Bathing rules/safety

Water can be a lot of fun and joy, but it also poses some dangers. Compared to road traffic, for example, these risks are considered rather low. Nevertheless, it makes sense to be aware of the dangers in swimming pools and with the help of a few simple rules of conduct, the existing risk can be significantly reduced.

Basically, we'd like to start by saying that safety should always be a top priority. For the Swimy swimming system, we have therefore only selected exercises where the risk of accidents for children is very low. However, it must be considered that children's swimming skills, local conditions (lake, indoor pool, outdoor pool) and parents' understanding of water safety are key factors that make the individual exercises more or less safe. Therefore, you must assess the risk of each exercise yourself. We cannot accept any liability for our offer. In the following sections, we describe the most important safety aspects in swimming pools.

General supervisory obligation

What many parents do not know and therefore absolutely must be mentioned first is the supervisory obligation you have towards your children. It is your responsibility to supervise your children and not to supervise the swimming pool. This is required by law and also makes practical sense. A lifeguard often has to supervise several hundred bathers and can never see everything at once.

So never take your eyes off your kids.

Bathing accidents

The most common bathing accidents occur as a result of tripping and slipping or jumping in. The floor in outdoor and indoor pools is incredibly slippery and there are hard edges everywhere. Serious accidents can occur, especially when jumping inattentively into water. This applies both when jumping from the edge of the pool and from the diving board. Last but not least, the water slides should be mentioned. There, too, accidents occur again and again when bathers do not leave enough space between people.

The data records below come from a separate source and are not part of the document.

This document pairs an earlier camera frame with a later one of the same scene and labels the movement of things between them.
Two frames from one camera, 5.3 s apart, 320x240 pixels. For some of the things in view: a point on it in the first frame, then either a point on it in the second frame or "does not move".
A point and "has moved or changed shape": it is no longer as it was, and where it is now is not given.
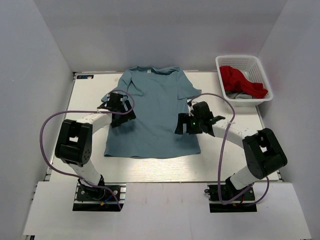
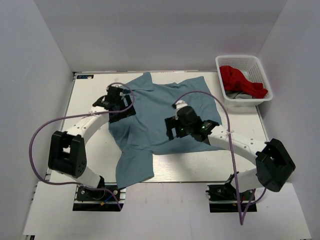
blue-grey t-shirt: [157, 95] has moved or changed shape
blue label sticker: [84, 76] does not move
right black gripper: [185, 118] to [173, 122]
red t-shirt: [235, 81] does not move
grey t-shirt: [236, 95] does not move
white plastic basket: [250, 66] does not move
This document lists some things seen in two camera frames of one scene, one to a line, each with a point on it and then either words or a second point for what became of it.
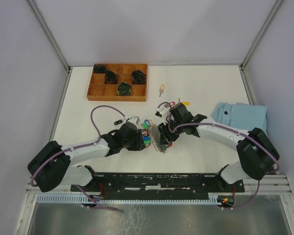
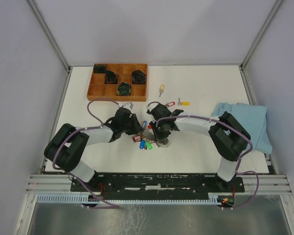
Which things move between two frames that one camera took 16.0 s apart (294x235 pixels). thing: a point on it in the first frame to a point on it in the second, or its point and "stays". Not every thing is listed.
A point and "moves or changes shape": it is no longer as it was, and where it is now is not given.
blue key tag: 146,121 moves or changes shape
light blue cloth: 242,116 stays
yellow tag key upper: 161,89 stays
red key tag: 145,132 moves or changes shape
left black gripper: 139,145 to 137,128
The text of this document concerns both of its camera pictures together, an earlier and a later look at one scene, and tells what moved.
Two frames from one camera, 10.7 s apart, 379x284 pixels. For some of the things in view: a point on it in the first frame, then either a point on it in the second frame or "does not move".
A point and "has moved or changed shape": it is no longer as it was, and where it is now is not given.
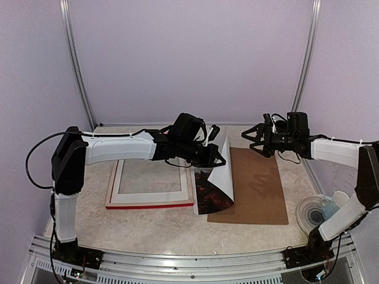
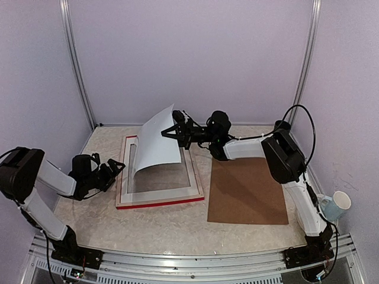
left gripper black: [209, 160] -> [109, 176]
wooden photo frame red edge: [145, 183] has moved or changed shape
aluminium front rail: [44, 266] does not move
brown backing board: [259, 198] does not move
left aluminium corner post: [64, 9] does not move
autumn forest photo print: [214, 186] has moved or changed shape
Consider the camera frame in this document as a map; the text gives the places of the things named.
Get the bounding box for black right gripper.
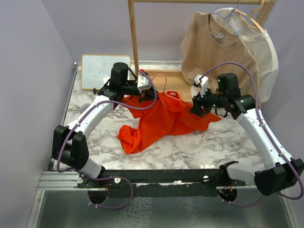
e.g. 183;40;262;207
190;85;228;116

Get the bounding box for orange t-shirt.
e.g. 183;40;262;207
117;91;221;154

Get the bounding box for pink wire hanger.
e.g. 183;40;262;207
152;74;180;100

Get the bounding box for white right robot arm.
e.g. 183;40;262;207
190;73;304;196

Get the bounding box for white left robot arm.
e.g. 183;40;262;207
52;62;157;188

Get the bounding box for beige t-shirt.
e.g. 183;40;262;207
181;12;260;96

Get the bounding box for white t-shirt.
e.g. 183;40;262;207
224;11;278;103

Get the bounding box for wooden hanger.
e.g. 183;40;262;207
235;0;265;33

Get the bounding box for wooden clothes rack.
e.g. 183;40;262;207
127;0;277;108

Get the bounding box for small whiteboard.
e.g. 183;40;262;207
81;54;131;90

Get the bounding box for small clear plastic cup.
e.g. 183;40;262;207
81;103;90;112

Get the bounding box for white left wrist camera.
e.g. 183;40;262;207
137;75;151;93

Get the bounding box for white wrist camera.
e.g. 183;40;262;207
137;75;151;93
193;74;209;97

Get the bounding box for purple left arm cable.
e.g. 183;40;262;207
56;70;159;210

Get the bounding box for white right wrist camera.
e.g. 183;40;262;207
193;74;209;97

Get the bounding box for black mounting rail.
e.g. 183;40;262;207
78;169;245;198

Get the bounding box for blue wire hanger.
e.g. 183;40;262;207
210;1;240;45

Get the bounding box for aluminium table frame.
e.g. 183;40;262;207
26;62;300;228

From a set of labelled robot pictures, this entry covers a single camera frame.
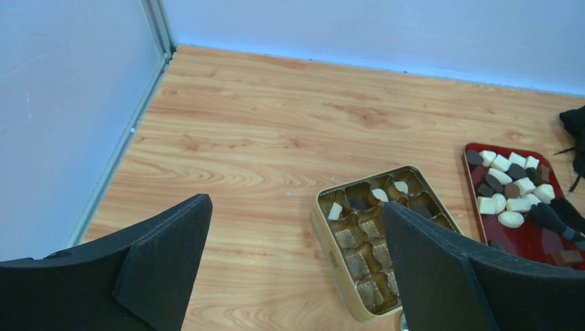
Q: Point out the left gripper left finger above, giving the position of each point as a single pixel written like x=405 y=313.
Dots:
x=137 y=278

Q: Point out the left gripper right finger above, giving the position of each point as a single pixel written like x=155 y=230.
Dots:
x=447 y=281

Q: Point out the red chocolate tray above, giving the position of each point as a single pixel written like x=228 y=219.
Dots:
x=504 y=183

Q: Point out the white chocolate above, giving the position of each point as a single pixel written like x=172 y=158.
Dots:
x=380 y=194
x=335 y=212
x=402 y=186

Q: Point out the gold chocolate tin box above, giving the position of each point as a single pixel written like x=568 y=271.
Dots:
x=355 y=246

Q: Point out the dark chocolate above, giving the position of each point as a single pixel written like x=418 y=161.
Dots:
x=358 y=203

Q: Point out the metal tongs black tips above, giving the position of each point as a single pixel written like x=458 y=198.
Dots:
x=561 y=217

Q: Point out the black cloth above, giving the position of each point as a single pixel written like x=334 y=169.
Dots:
x=573 y=123

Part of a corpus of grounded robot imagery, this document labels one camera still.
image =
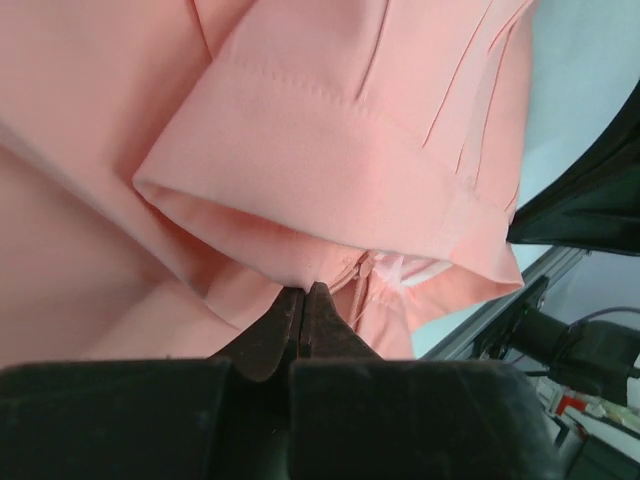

For these reasons, there are a few simple rules:
There is no running in the swimming pool.
The no jump signs must be observed. In addition, you always have to make sure that there is no swimmer in the way when you jump into the water and the following applies to open water: Never jump into cloudy water.
On the slide, you must always pay attention to the traffic lights (if available). Otherwise, you always leave enough space so that it is impossible to catch up with the previous person.


Although very rare, it happens that children drown even in bulging pools. The dangerous thing about this is that films and television give many people a completely wrong idea of how drowning works. You don't wave your hands wildly around yourself and you don't have the strength to scream. Drowning is usually silent and, especially among children, it can easily be mistaken for a harmless dive. It must also be clear to parents that swimming aids do not protect against drowning. Children should only be accompanied by adults with swimming skills and wearing life jackets on sea or river trips.

That's why here again. Never let your child out of your sight.
Also, don't take any risks, never swim far out in open water with your child.
The same applies to our exercises: Only do those exercises that you are sure that you could help your child out of the water immediately at any time and under any circumstances.

Hypothermia, diseases and cardiovascular system

These three points should also be considered. With regard to hypothermia, you should pay particular attention to infants, as they are not yet able to generate their own heat through active body movement or cold shivering. Germs and bacteria can be present in swimming pools just like anywhere else, but the chlorine in the water kills most of them. For infants, the water should be of drinking water quality. With regard to cardiovascular problems, you should especially avoid rapid drops in temperature and refrain from eating 20 minutes before swimming.

Don't stay in cold water with your children for too long. When doing so, pay attention to symptoms of hypothermia. The first signs of hypothermia are skin discolouration, especially on the lips, hands and feet. For infants, 20 minutes is a good guideline.
Observe the usual hygiene measures in the indoor pool. (Showering, visiting the toilet regularly)
Don't drink swimming pool water.
Do not jump into cold water when overheated.
Do not eat up to 20 minutes before swimming.

What to do in an emergency?

If there is actually an accident in the swimming pool, the main thing is not to act headlessly and remain calm. The best course of action then depends on the type of accident and your first aid skills. Be sure to get help though. There is an emergency button in most swimming pools. Ask the other people around you for help too, someone should call the lifeguard, someone else call emergency services and someone will stay with the victim and take care of it.

Always find out when you enter a new pool where the swimming supervision and emergency buttons are.